I am getting back into the hobby after being away from it for over 25 years, I am modeling HO scale and DCC. The electrical part of the hobby is not my strong suit, my question is, my layout will be a sort of DogBone set up, I intend to run two main lines with one of the main lines using turnouts to service different business. Do I need to run separate buss wiring for each main line? Also, if I connect both main lines will a crossover will that make the wiring more difficult. Sorry if I am leaving out information that may be needed to answer my questions as I am a novice. Thank you for any help in this matter.

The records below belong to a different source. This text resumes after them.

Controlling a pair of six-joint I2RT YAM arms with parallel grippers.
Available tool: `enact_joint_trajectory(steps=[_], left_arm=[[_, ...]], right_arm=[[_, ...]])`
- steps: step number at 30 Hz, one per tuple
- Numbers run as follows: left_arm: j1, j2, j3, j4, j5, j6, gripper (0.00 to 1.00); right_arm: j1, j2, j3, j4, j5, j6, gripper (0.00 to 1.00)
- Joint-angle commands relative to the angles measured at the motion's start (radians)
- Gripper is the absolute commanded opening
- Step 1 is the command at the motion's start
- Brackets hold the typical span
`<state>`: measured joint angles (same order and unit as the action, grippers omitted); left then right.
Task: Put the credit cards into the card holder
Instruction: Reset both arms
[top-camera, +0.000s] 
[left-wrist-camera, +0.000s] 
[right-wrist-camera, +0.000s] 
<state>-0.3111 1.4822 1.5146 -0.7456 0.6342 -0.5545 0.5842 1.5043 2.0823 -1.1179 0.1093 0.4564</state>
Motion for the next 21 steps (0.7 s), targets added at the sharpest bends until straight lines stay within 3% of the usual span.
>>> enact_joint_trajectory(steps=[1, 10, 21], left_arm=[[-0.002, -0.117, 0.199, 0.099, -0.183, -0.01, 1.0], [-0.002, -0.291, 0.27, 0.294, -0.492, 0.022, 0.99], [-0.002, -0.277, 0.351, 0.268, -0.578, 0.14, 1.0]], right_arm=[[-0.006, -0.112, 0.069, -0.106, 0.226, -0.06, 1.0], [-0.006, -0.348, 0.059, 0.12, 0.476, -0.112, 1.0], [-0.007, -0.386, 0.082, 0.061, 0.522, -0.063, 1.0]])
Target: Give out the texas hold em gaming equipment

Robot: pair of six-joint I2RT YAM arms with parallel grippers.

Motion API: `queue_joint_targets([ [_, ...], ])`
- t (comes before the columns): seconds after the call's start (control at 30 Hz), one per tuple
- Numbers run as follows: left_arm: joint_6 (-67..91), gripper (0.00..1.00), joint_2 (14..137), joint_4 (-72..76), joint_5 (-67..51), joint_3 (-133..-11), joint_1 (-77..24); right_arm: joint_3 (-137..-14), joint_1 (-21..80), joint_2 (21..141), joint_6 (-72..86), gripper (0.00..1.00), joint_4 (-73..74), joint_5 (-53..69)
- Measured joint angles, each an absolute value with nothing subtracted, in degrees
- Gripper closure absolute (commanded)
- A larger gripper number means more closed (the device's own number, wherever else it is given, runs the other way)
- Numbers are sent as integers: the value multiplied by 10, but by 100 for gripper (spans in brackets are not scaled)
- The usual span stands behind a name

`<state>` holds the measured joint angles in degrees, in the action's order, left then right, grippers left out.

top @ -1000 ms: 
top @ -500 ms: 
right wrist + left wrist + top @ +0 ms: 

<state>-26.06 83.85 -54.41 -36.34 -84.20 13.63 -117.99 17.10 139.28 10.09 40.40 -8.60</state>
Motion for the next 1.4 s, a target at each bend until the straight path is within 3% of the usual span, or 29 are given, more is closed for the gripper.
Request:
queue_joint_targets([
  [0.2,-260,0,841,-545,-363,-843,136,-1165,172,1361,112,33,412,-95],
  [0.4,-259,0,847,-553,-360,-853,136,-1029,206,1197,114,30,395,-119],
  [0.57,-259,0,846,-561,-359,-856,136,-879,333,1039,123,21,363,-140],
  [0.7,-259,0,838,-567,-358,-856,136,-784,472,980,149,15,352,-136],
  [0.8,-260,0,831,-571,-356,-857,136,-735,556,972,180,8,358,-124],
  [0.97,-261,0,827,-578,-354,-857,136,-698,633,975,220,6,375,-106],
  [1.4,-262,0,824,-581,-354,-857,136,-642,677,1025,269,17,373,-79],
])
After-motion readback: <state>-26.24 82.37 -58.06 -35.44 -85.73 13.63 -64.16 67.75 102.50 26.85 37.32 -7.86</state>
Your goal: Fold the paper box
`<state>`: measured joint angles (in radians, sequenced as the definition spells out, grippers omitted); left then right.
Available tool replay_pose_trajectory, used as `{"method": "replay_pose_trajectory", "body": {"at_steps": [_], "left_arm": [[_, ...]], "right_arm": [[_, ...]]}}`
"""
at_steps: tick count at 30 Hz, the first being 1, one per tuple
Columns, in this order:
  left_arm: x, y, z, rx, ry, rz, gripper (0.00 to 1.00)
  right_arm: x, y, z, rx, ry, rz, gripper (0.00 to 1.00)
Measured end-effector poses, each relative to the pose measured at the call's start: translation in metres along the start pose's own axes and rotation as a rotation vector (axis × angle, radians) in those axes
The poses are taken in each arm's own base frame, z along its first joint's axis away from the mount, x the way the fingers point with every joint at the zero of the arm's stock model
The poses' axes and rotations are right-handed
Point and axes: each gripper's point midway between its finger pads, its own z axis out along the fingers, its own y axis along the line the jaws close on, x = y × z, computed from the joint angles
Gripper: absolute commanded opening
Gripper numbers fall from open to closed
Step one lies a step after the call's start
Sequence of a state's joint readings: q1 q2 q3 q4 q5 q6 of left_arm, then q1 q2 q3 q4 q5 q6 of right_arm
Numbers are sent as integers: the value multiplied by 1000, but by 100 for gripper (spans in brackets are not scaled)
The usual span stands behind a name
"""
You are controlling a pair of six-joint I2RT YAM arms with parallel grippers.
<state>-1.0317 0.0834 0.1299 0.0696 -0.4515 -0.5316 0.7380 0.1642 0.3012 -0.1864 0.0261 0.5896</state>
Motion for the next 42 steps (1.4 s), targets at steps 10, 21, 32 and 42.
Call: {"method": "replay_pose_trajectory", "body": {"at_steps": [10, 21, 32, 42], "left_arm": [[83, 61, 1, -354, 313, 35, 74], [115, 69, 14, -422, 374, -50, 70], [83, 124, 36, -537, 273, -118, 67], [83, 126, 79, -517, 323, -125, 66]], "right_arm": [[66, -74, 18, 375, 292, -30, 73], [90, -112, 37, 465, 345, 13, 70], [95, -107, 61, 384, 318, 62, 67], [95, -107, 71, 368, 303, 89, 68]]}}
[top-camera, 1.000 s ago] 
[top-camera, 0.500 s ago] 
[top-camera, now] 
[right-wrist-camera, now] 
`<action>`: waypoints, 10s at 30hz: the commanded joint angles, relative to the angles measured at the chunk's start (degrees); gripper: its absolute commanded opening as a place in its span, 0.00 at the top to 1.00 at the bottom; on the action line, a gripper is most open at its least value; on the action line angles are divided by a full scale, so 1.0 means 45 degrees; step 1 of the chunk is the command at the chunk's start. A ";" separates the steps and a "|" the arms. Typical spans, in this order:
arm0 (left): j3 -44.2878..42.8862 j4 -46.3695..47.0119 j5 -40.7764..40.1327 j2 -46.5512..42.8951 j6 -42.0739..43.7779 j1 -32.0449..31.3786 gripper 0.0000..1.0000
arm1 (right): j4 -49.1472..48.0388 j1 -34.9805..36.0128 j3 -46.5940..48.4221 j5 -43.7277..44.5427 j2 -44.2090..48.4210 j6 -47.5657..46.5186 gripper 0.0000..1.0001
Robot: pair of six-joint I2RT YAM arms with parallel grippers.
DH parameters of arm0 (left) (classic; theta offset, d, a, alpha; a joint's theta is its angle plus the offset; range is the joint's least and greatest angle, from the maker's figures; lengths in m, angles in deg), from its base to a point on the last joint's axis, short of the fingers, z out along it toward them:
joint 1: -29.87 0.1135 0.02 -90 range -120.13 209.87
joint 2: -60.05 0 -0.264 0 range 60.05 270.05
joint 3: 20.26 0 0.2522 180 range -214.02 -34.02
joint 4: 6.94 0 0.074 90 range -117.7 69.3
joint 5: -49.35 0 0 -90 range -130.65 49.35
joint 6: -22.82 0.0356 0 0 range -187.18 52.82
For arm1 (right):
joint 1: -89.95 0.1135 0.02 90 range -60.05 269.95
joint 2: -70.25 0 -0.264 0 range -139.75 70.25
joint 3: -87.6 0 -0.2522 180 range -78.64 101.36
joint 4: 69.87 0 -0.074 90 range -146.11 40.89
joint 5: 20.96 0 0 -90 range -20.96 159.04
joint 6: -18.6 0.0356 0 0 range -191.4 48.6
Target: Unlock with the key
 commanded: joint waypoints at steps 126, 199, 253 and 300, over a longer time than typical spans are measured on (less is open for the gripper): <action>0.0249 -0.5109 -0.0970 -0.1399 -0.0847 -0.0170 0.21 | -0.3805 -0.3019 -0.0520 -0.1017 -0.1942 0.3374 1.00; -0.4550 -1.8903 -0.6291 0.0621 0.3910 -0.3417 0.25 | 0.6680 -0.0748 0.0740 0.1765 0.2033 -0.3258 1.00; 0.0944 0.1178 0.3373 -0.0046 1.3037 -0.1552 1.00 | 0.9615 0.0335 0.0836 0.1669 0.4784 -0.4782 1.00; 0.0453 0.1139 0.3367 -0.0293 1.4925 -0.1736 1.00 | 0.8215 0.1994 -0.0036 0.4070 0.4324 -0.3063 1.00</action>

A single bus is all you need. As for crossovers adding complexity, it kind of depends on your track plan and their placement. Simply crossing over between mains A & B as they run parallel to each other generally isn't a big deal. If in your dogbone you bring both mains back in close effectively making a stretch of 4 track main and then you added a crossover from mainline A and the returning mainline A, then you will have created a return loop situation, which will require more effort/complexity.
Mike
woodmanDo I need to run separate buss wiring for each main line?
No.
woodman if I connect both main lines will a crossover will that make the wiring more difficult.
Unless...
If you want to do occupancy detection and/or signalling, then you need to do a little more planning.
If you are careful about keeping track of which is the red rail and which is the black rail, you won't have problems. If your crossover (or any other track) would require you to connect two rails of the opposite color, you have created a reversing section which requires special handling.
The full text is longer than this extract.